Risk factors for in-hospital mortality among acute ischemic stroke patients in China: a nationwide prospective study.

2020 
Objective: We aimed to investigate factors related to in-hospital mortality (IHM) in acute ischemic stroke (AIS) patients. Methods: We prospectively investigated 827,314 patients who were admitted within 7 days of AIS between August 2015 and July 2019. Demographic characteristics, risk factors, and clinical and laboratory characteristics of patients were assessed. Univariate and multivariate logistic regression analyses were performed to identify predictors associated with IHM. Results: The IHM rate in this study was 0.5% in women and 0.3% in men.
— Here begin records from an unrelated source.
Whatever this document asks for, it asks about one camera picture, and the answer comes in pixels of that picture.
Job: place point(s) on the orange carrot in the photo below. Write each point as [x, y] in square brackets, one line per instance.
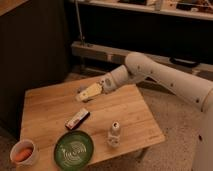
[23, 155]

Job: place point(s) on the white cup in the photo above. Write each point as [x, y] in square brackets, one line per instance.
[19, 146]

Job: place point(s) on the dark cabinet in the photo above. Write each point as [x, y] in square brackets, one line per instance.
[33, 53]

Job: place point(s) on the wooden table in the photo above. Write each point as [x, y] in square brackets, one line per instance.
[47, 109]

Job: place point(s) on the green plate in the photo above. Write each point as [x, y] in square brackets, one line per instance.
[73, 151]

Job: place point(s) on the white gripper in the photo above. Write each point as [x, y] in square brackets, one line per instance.
[108, 85]

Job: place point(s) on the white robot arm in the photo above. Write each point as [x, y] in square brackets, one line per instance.
[196, 90]

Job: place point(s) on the small white bottle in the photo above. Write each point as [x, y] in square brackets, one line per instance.
[113, 137]

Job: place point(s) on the metal shelf rail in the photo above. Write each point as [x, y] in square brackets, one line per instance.
[116, 55]

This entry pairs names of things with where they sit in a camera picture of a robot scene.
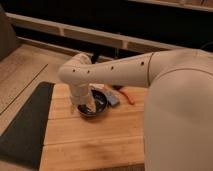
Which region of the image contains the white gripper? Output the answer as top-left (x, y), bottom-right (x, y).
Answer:
top-left (69, 84), bottom-right (96, 112)

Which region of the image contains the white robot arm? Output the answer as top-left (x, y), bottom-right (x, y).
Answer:
top-left (58, 49), bottom-right (213, 171)

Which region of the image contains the black bowl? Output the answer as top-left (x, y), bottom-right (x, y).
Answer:
top-left (77, 90), bottom-right (108, 117)

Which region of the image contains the orange carrot toy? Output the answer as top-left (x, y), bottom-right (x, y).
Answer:
top-left (120, 90), bottom-right (135, 105)

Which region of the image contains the dark floor mat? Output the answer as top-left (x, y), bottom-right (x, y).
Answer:
top-left (0, 82), bottom-right (54, 169)

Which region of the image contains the grey couch corner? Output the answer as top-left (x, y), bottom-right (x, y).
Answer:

Factors associated with IHM in AIS included diabetes (odds ratio [OR] 1.21, 95% confidence interval [CI] 1.03-1.43), female (OR 0.84, 95%CI 0.74-0.96), hypertension (OR 1.16, 95%CI 1.01-1.34), atrial fib/flutter (OR 1.51, 95%CI 1.29-1.77), other heart disease (OR1.43, 95%CI 1.23-1.67), prior myocardial infarction (OR 2.00, 95%CI 1.54-2.60), antiplatelet therapies (OR 0.71, 95%CI 0.60-0.84), gastrointestinal bleeding (OR 3.54, 95%CI 2.83-4.44), pulmonary embolism (OR 2.53, 95%CI1.41-4.53), dysphagia(OR7.32, 95%CI6.23-8.61), glycosylated hemoglobin (OR1.05, 95%CI 1.02-1.09), serum creatinine (OR 1.001, 95%CI 1.001-1.002), urea nitrogen (OR 1.10, 95%CI 1.08-1.12), National Institutes of Health Stroke Scale (NIHSS) score (4-5 vs. 0-4: OR 3.58; ≥15 vs. 0-4: OR 8.78), stroke rehabilitation (OR 0.27, 95%CI 0.23-0.30), age (third IQR vs. first IQR: OR 1.57; fourth IQR vs. first IQR: OR 2.23), and in-hospital stroke/TIArecurrence (OR 2.38, 95%CI 2.03-2.78). Conclusions: The findings from this study may help clinicians control the risk of IHM better for patients with AIS.